### Aim of the exercise:
The answer should consist of every line in the material below that has the word "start".

### Collected data:

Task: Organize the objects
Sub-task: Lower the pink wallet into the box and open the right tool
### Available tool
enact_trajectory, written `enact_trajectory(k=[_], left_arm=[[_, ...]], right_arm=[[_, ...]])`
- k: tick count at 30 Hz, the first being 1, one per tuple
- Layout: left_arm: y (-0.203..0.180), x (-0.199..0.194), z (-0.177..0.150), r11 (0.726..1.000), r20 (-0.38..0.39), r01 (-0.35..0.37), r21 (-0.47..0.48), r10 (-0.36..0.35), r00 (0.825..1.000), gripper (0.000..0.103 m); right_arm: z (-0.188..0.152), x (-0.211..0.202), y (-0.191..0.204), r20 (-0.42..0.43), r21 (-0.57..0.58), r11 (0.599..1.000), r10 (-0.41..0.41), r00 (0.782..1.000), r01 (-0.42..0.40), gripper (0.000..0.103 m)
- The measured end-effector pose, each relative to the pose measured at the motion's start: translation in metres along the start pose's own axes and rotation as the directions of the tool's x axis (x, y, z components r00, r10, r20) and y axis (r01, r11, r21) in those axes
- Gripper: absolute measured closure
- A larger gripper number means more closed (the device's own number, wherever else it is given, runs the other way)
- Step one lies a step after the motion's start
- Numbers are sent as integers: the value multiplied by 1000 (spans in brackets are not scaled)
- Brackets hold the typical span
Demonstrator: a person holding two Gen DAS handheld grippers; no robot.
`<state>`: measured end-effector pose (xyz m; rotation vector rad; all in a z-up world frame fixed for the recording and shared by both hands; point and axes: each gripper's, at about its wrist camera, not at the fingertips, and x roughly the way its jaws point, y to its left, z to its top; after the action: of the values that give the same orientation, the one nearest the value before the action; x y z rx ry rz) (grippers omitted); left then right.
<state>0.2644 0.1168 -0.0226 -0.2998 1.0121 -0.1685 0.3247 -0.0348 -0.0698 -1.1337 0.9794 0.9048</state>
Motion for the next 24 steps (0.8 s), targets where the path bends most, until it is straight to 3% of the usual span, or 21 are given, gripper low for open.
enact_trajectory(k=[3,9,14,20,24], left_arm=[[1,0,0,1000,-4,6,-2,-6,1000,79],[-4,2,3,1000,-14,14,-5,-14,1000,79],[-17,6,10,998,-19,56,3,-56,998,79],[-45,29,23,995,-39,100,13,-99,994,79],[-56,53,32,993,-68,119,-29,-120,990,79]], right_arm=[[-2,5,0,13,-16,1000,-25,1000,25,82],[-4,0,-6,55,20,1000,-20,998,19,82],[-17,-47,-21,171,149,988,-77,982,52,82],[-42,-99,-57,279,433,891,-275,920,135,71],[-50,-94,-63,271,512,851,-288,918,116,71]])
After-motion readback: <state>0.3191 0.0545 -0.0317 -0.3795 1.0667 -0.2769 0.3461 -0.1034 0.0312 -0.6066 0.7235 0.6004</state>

### Final answer:
- The measured end-effector pose, each relative to the pose measured at the motion's start: translation in metres along the start pose's own axes and rotation as the directions of the tool's x axis (x, y, z components r00, r10, r20) and y axis (r01, r11, r21) in those axes
- Step one lies a step after the motion's start

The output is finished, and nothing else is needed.